Elevada la hipocresía a política de Estado, la satrapía de Guatemala la resuelve en asonada judicial, y la caverna uribista, en lenguas de fuego inquisitorial. La víctima, Iván Velásquez. El valiente que destapó en ese país la podredumbre del poder en funciones y, en Colombia, el engendro de la parapolítica. El presidente Pérez Molina, su vicepresidenta, siete ministros, media centena de diputados y prohombres de la sociedad fueron sentenciados a prisión por corrupción, mientras el pueblo manifestaba júbilo en las calles. Aquí, la indagación que lideró el entonces magistrado de la Corte Suprema, Velásquez, involucró a 130 parlamentarios y 50 de ellos terminaron tras las rejas por complicidad con los héroes de la motosierra. Casi la bancada en pleno del presidente Uribe, su primo Mario a la cabeza.
Todo el poder del poderoso líder se vertió contra el hombre que levantaba la tapa de la alcantarilla y había ya descubierto en el parqueadero Padilla de Medellín el entramado de mil hilos que invadía territorios enteros de la política y del empresariado. Después fue Troya: se extendieron hacia el magistrado y hacia la Corte Suprema los dispositivos de persecución a la oposición legal, tenida por terrorista. Entre otros el DAS, órgano dependiente de la presidencia que entregaba pilares de la seguridad del Estado a las mafias del narcotráfico. Para no mencionar el grosero montaje que desde el poder supremo se urdió contra Velásquez, a instancias del tenebroso Tasmania, que frecuentaba la Casa de Nariño.
A voces agrias, acaso en memoria del abuelo, blande Enrique Gómez la espada y convoca la hoguera para este símbolo continental del coraje contra la impunidad: que renuncie, pide, que “deje el descaro”. Hace décadas lo persigue Álvaro Uribe: el 19 de octubre de 2017 escribió que Velásquez, “afiliado a la extrema izquierda, corrompió a la justicia colombiana, debería estar preso”. Venía de escribir que estaba ya “pasado de que lo expulsen de Guatemala, su militancia pro terrorismo guerrillero es contraria a la lucha contra corrupción”. Y ahora lamenta la inconsútil Paloma el ascenso de un “lobo” al gabinete: un “enemigo acérrimo del partido y del jefe del partido de oposición como ministro de Defensa no es sólo un desafío; es una amenaza”.

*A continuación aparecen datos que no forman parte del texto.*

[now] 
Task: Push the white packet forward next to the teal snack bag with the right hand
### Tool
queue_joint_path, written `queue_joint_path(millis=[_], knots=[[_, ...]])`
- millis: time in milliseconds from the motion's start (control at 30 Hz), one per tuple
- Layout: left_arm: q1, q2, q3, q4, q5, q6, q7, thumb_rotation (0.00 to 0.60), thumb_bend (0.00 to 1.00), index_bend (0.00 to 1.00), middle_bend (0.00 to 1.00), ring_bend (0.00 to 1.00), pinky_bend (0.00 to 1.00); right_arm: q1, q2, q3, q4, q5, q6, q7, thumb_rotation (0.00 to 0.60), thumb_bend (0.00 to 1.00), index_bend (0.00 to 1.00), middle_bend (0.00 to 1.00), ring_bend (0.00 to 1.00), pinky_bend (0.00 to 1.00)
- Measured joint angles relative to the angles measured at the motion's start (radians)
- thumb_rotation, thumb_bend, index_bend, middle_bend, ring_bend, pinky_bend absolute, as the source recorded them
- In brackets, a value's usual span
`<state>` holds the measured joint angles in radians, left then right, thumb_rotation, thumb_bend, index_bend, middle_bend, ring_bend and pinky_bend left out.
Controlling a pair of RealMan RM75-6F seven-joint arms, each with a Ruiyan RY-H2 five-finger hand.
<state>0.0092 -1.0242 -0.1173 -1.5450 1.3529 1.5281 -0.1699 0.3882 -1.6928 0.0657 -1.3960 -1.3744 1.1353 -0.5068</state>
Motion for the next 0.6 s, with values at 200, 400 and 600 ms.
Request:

Si la campaña de Iván Velásquez en Colombia concitó el aplauso de sus compatriotas y del mundo, no menos reconocimiento le mereció la ejecutada en Guatemala; y explica el ánimo de venganza que en ambas derechas medra. Como que 35 jueces y fiscales guatemaltecos padecen exilio, y el galardonado periodista Rubén Zamora está preso por falsos cargos. Como jefe de la misión de la ONU que emprendió la investigación, Velásquez pidió juzgar al presidente mismo de la nación, Jimmy Morales; demostró que el excandidato presidencial Manuel Baldizón sobornó a Odebrecht, y recuperó los dineros girados. El fiscal Curruchiche, que hoy acusa al colombiano, anuló esas decisiones y fue incluido por Estados Unidos en la lista Engel de corruptos. Hoy funge como encubridor del presidente Giammattei, quien pagó cárcel por resultar implicado en una masacre de narcos ejecutada para proteger a mafias de la elite.
Si descabellada la acusación de Guatemala, ésta entró en barrena con el pronunciamiento de la ONU sobre vigencia de la inmunidad concedida al colombiano cuando lo designó jefe de la Comisión contra la Impunidad en Guatemala. Pese al respaldo adicional de la Unión Europea, de Human Rights Watch y del Departamento de Estado, nuestra temeraria ultraderecha porfiará con febril impaciencia en trocar al héroe en villano. Mas, fiel a su carácter, la víctima replica: “conocemos al monstruo, lo hemos visto muy de cerca y desde diferentes trincheras lo hemos combatido. Sabemos cómo se transforma y los métodos que utiliza, pero no nos atemoriza”.